__Data shown__.
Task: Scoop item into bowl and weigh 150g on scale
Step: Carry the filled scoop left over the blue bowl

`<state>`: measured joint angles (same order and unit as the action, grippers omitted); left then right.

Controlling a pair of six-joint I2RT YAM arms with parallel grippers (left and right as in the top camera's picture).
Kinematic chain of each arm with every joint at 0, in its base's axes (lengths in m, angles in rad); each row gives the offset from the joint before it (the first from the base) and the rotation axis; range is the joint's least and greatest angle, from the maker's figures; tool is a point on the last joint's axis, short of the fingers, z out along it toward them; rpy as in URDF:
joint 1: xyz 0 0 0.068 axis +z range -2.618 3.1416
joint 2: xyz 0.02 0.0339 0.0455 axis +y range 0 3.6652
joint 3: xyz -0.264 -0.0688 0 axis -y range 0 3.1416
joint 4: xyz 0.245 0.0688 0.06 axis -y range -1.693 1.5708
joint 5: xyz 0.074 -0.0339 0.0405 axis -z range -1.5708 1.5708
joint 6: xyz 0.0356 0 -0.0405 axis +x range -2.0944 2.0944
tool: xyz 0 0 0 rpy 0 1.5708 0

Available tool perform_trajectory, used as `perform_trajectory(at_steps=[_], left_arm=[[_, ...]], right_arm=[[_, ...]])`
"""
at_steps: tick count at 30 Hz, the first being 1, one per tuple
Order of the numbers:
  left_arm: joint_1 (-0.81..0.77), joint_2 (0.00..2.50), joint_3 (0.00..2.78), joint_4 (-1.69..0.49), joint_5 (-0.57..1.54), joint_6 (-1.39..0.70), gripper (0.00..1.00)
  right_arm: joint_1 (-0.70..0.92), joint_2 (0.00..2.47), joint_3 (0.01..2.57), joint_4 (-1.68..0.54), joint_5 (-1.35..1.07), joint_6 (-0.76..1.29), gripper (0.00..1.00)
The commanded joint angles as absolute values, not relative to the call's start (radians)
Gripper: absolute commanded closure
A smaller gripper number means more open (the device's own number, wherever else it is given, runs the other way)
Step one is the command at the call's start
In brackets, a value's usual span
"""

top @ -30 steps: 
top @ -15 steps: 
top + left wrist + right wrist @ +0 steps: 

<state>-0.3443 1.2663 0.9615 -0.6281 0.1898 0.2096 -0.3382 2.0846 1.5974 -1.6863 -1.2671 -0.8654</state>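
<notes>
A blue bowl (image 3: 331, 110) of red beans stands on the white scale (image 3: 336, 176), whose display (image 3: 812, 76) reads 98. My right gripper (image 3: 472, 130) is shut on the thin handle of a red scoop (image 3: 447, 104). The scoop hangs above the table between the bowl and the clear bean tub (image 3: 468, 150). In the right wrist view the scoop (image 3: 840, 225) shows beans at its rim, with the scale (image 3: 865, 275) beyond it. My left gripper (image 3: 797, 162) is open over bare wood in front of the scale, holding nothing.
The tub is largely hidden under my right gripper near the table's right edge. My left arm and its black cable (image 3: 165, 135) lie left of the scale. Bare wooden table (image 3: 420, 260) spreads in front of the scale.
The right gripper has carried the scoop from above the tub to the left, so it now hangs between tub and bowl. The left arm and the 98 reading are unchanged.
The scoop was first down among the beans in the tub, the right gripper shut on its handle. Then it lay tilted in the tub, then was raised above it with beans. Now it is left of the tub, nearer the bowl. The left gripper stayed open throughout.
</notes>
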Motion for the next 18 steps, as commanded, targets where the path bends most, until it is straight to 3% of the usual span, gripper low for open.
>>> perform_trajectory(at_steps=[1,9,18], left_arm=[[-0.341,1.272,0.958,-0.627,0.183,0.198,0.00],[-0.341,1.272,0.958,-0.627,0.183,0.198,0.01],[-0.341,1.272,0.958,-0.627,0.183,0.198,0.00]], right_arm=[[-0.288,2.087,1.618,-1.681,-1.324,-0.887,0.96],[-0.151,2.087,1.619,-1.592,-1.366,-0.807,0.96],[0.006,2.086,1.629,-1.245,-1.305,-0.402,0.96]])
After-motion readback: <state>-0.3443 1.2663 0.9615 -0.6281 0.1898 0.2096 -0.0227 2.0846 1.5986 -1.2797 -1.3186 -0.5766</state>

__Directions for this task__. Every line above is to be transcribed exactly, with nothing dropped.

__Exercise result__.
Task: Scoop item into bowl and weigh 150g on scale
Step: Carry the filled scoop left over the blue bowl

`<state>`: measured joint angles (same order and unit as the action, grippers omitted); left then right.

Controlling a pair of six-joint I2RT YAM arms with parallel grippers (left and right as in the top camera's picture).
Kinematic chain of each arm with every joint at 0, in its base's axes (lengths in m, angles in rad); each row gives the offset from the joint before it (the first from the base) and the rotation axis; range is the joint's least and greatest angle, from the maker's figures; tool is a point on the last joint's axis, short of the fingers, z out along it toward them; rpy as in URDF:
joint 1: xyz 0 0 0.068 axis +z range -2.618 3.1416
joint 2: xyz 0.02 0.0339 0.0455 axis +y range 0 3.6652
joint 3: xyz -0.264 -0.0688 0 axis -y range 0 3.1416
joint 4: xyz 0.245 0.0688 0.06 axis -y range -1.693 1.5708
joint 5: xyz 0.074 -0.0339 0.0405 axis -z range -1.5708 1.5708
joint 6: xyz 0.0356 0 -0.0405 axis +x range -2.0944 2.0944
tool: xyz 0 0 0 rpy 0 1.5708 0

Available tool perform_trajectory, used as `perform_trajectory(at_steps=[_], left_arm=[[_, ...]], right_arm=[[_, ...]])`
"""
at_steps: tick count at 30 Hz, the first being 1, one per tuple
Order of the numbers:
  left_arm: joint_1 (-0.81..0.77), joint_2 (0.00..2.50), joint_3 (0.00..2.78), joint_4 (-1.69..0.49), joint_5 (-0.57..1.54), joint_6 (-1.39..0.70), gripper (0.00..1.00)
  right_arm: joint_1 (-0.70..0.92), joint_2 (0.00..2.47), joint_3 (0.01..2.57), joint_4 (-1.68..0.54), joint_5 (-1.35..1.07), joint_6 (-0.76..1.29), gripper (0.00..1.00)
The commanded joint angles as absolute values, not relative to the call's start (radians)
Gripper: absolute commanded closure
A smaller gripper number means more open (the device's own number, wherever else it is given, runs the other way)
Step one is the command at the call's start
In brackets, a value's usual span
"""

top @ -30 steps: 
top @ -15 steps: 
top + left wrist + right wrist @ +0 steps: 

<state>-0.3443 1.2663 0.9615 -0.6281 0.1898 0.2096 -0.3382 2.0846 1.5974 -1.6863 -1.2671 -0.8654</state>
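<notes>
A blue bowl (image 3: 331, 110) of red beans stands on the white scale (image 3: 336, 176), whose display (image 3: 812, 76) reads 98. My right gripper (image 3: 472, 130) is shut on the thin handle of a red scoop (image 3: 447, 104). The scoop hangs above the table between the bowl and the clear bean tub (image 3: 468, 150). In the right wrist view the scoop (image 3: 840, 225) shows beans at its rim, with the scale (image 3: 865, 275) beyond it. My left gripper (image 3: 797, 162) is open over bare wood in front of the scale, holding nothing.
The tub is largely hidden under my right gripper near the table's right edge. My left arm and its black cable (image 3: 165, 135) lie left of the scale. Bare wooden table (image 3: 420, 260) spreads in front of the scale.
The right gripper has carried the scoop from above the tub to the left, so it now hangs between tub and bowl. The left arm and the 98 reading are unchanged.
The scoop was first down among the beans in the tub, the right gripper shut on its handle. Then it lay tilted in the tub, then was raised above it with beans. Now it is left of the tub, nearer the bowl. The left gripper stayed open throughout.
</notes>
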Motion for the next 18 steps, as commanded, targets where the path bends most, until it is straight to 3% of the usual span, gripper low for open.
>>> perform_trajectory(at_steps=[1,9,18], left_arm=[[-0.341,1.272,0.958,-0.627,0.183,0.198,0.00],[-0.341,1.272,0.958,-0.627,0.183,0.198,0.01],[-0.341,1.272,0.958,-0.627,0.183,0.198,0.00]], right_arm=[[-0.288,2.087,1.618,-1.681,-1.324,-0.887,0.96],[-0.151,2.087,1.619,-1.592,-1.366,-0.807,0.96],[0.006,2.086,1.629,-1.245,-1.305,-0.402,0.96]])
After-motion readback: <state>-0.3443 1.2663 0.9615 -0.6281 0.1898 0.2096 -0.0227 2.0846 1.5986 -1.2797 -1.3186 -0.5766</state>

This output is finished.